Film de Oliver Laxe (2025)

Sirat : la mort, et non le deuil.

Sirat est un film sur la mort.

J’insiste : sur la mort et non pas sur le deuil. Laxe s’intéresse à l’irruption « explosive » de la mort dans sa brutalité la plus totale. Si l’on entend par deuil un état d’esprit qui implique un travail, un long processus d’assimilation de la mort qui, elle, est toujours un évènement soudain, on peut alors s’apercevoir à quel point le film est construit pour éviter cette question. Il ne faut pas concevoir cette stratégie d’évitement comme un défaut, un manque, mais au contraire comme une technique éminemment philosophique, si l’on entend par travail philosophique un effort de délimitation d’un concept.

Sirat est donc un film sur la mort. Si l’on ose affirmer qu’il est l’un des films les plus importants qui aient jamais été réalisés sur ce concept, ce n’est pas un éloge gratuit, chose à laquelle la critique contemporaine est certes accoutumée, c’est un constat. Rarement on aura vu un film frayer son chemin dans l’abstrait, dans l’idée de mort, avec autant d’obstination. Ce qui importe, donc, c’est de voir comment Laxe garde le cap : comment il s’approche de son sujet et fait en sorte qu’il ne se transforme pas en autre chose.
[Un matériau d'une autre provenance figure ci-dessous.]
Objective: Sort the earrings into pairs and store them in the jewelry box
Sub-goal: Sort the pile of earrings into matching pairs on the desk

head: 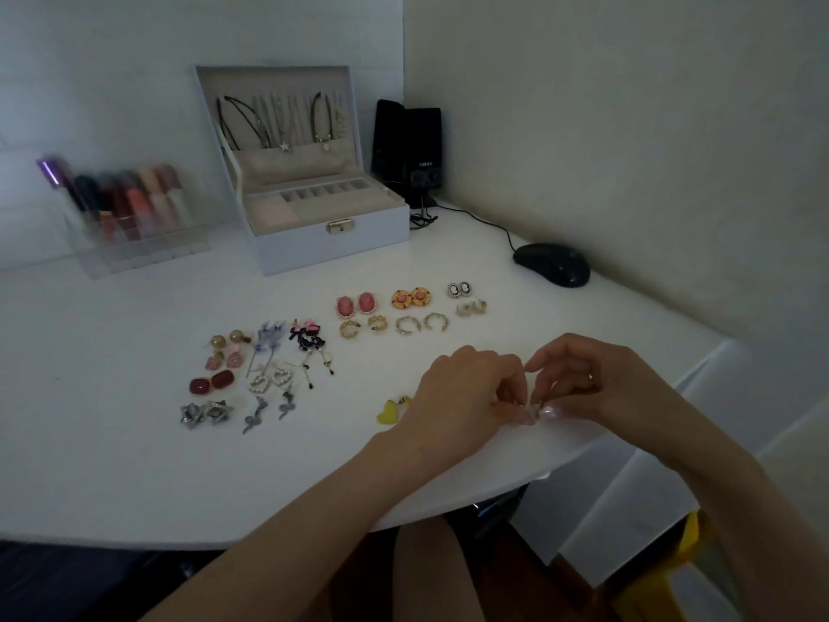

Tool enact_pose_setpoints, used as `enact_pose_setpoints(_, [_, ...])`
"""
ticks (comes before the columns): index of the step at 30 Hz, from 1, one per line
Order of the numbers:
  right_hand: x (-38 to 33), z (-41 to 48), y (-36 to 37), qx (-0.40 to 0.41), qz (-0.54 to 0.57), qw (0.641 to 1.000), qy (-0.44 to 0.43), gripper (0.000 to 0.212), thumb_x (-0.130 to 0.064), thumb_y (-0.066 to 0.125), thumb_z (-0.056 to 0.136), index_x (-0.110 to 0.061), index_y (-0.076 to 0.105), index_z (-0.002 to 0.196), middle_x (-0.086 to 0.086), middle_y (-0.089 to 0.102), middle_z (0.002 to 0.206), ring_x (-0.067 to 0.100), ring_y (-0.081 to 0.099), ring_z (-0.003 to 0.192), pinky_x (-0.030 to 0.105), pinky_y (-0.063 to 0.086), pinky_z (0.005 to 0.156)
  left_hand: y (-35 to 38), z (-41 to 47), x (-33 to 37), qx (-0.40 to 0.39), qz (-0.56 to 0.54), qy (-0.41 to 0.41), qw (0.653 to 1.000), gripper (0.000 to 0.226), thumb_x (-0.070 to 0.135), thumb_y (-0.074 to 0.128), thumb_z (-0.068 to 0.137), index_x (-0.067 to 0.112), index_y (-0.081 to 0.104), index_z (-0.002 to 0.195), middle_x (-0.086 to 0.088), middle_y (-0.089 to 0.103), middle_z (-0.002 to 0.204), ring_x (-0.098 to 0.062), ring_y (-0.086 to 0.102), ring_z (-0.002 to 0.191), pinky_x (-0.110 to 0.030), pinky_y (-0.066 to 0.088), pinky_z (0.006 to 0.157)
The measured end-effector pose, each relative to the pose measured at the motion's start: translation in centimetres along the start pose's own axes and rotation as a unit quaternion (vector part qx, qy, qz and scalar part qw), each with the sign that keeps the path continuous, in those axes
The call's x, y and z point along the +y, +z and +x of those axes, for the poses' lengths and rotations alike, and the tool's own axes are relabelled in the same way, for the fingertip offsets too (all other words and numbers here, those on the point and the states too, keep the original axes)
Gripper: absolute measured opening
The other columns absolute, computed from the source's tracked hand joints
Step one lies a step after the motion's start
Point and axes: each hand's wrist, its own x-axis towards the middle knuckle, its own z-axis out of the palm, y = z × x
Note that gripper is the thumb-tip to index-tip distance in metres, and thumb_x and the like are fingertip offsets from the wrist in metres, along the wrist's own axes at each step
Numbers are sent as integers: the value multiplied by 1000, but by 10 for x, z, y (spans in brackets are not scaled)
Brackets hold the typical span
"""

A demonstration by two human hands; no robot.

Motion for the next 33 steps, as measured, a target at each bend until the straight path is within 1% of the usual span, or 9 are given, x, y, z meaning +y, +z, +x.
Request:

Luis (Sergi Lopez) perd brutalement son fils alors qu’il était parti chercher sa fille : ce que Laxe filme longuement ce n’est pas l’acceptation moralisatrice de cet évènement tragique, c’est l’état de choc prolongé que vit la communauté devant la perte de l’un de ses membres. Laxe fait en sorte de filmer ces moments où, après l’irruption de l’irréparable, la communication n’est plus possible mais où il faut continuer à avancer malgré tout (les quelques plans figurant les deux véhicules en train de rouler dans la nuit, ou Luis marchant dans le désert, n’ont de valeur esthétique que s’ils se trouvent reliés à ce thème-là). Et c’est au moment précis où l’on se dit, en même temps que les personnages, que la danse pourrait servir d’exutoire, pourrait permettre ne serait-ce que d’entamer le travail de deuil - à la manière de ce pèlerinage à la Mecque que Jade (Jade Oukid) observe à la télévision dans l’abri de vendeurs marocains -, qu’une nouvelle mort survient.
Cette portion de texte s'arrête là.